Miami-Dade Corrections Sergeant Admits to COVID-19 Relief Fund Wire Fraud

Miami-Dade Corrections Sergeant Admits to COVID-19 Relief Fund Wire Fraud

MIAMI, Fla. — A former corrections sergeant from Miami-Dade, Arashio Harris, aged 48, has pleaded guilty to COVID-19 wire fraud in front of a U.S. District Judge. This announcement was made by the U.S. Attorney’s Office for the Southern District of Florida.

Harris, who used to serve as a Corrections Sergeant with the Miami-Dade Corrections and Rehabilitation Department (MDCRD), confessed to committing wire fraud related to fraudulent applications for multiple financial aid.

These included two Paycheck Protection Program (PPP) loans, two Economic Injury Disaster Loans (EIDL), and an EIDL advance. Harris entered his guilty plea in Miami on a Wednesday.
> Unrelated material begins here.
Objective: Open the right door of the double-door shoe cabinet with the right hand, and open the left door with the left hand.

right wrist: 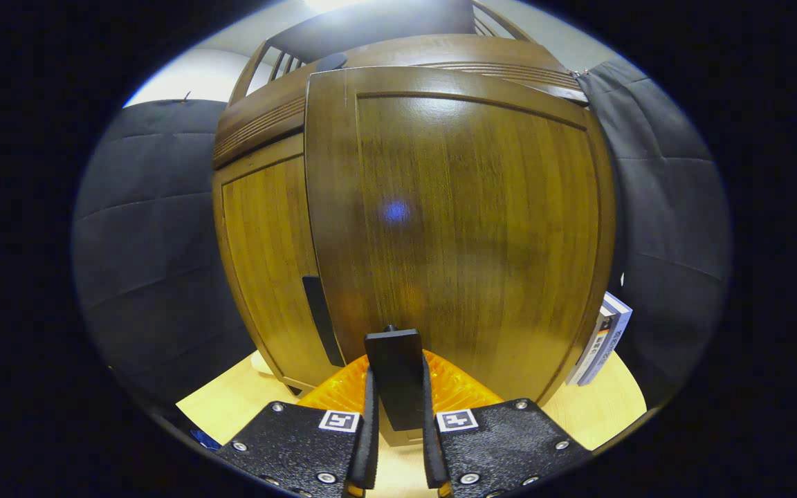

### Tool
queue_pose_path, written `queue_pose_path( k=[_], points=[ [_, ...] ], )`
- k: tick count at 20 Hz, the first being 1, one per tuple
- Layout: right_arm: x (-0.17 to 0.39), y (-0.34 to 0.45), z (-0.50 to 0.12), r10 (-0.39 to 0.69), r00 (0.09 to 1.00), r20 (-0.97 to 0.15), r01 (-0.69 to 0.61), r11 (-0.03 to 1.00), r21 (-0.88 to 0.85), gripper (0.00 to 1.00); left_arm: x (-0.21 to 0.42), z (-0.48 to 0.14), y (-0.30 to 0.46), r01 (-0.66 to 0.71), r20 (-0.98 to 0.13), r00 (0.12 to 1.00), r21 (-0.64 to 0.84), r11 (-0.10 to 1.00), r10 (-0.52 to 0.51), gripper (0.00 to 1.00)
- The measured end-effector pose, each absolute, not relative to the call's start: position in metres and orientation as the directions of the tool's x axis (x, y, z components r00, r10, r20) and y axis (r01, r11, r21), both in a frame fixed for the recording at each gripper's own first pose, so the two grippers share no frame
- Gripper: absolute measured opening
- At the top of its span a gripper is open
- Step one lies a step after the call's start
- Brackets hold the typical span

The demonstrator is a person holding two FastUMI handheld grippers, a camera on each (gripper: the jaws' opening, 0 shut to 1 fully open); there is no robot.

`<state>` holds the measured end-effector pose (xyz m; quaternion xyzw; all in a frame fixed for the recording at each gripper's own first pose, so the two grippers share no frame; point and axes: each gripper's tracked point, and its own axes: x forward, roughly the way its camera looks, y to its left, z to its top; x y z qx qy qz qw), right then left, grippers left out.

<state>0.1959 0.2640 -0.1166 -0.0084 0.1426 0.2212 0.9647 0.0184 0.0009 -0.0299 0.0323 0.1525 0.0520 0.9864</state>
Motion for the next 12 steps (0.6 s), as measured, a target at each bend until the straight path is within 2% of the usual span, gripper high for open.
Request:
queue_pose_path(
  k=[2, 3, 4, 12],
  points=[
    [0.195, 0.263, -0.115, 0.419, 0.865, -0.275, -0.422, 0.905, 0.053, 0.27, 0.019, -0.027, 0.002, -0.072, -0.298, 0.950, 0.073, 0.995, 0.090, 0.95],
    [0.195, 0.263, -0.116, 0.415, 0.868, -0.274, -0.417, 0.907, 0.054, 0.27, 0.021, -0.023, 0.002, -0.065, -0.293, 0.952, 0.071, 0.995, 0.083, 1.00],
    [0.196, 0.262, -0.115, 0.410, 0.870, -0.272, -0.411, 0.910, 0.056, 0.27, 0.025, -0.022, 0.002, -0.058, -0.287, 0.955, 0.068, 0.996, 0.075, 0.95],
    [0.195, 0.260, -0.117, 0.382, 0.882, -0.277, -0.379, 0.923, 0.068, 0.27, 0.069, -0.023, 0.006, 0.034, -0.275, 0.961, 0.063, 0.997, -0.016, 0.95]
  ],
)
Investigations revealed that Harris was not only a former MDCRD Sergeant but also the owner and President of two companies, namely The Good Family Property Solutions Inc. (“Good Family”) and Flying Lions LLC (“Flying Lions”).

Collaborating with an associate, on April 3, 2020, Harris submitted a false EIDL application in the name of Good Family to the U.S. Small Business Administration (“SBA”). This application sought both an EIDL and an EIDL advance.

In this deceitful application, Harris falsely claimed that in the 12 months leading up to January 31, 2020, Good Family had generated around $130,000 in gross revenues and had a workforce of nine employees. Consequently, Good Family received a $9,000 EIDL advance and $14,500 as EIDL loan proceeds from the SBA.

Harris also admitted to submitting another fraudulent EIDL application for Flying Lions on June 30, 2020. This application stated that Flying Lions had earned over $480,000 in gross revenues and employed 10 people during the same time frame. As a result, Flying Lions obtained approximately $150,000 in EIDL proceeds from the SBA.

The U.S. Attorney’s Office highlighted that this fraudulent activity occurred twice.

Harris is scheduled for sentencing on October 27 at 12:30 p.m. in Miami. He could face a prison sentence of up to 20 years for his actions.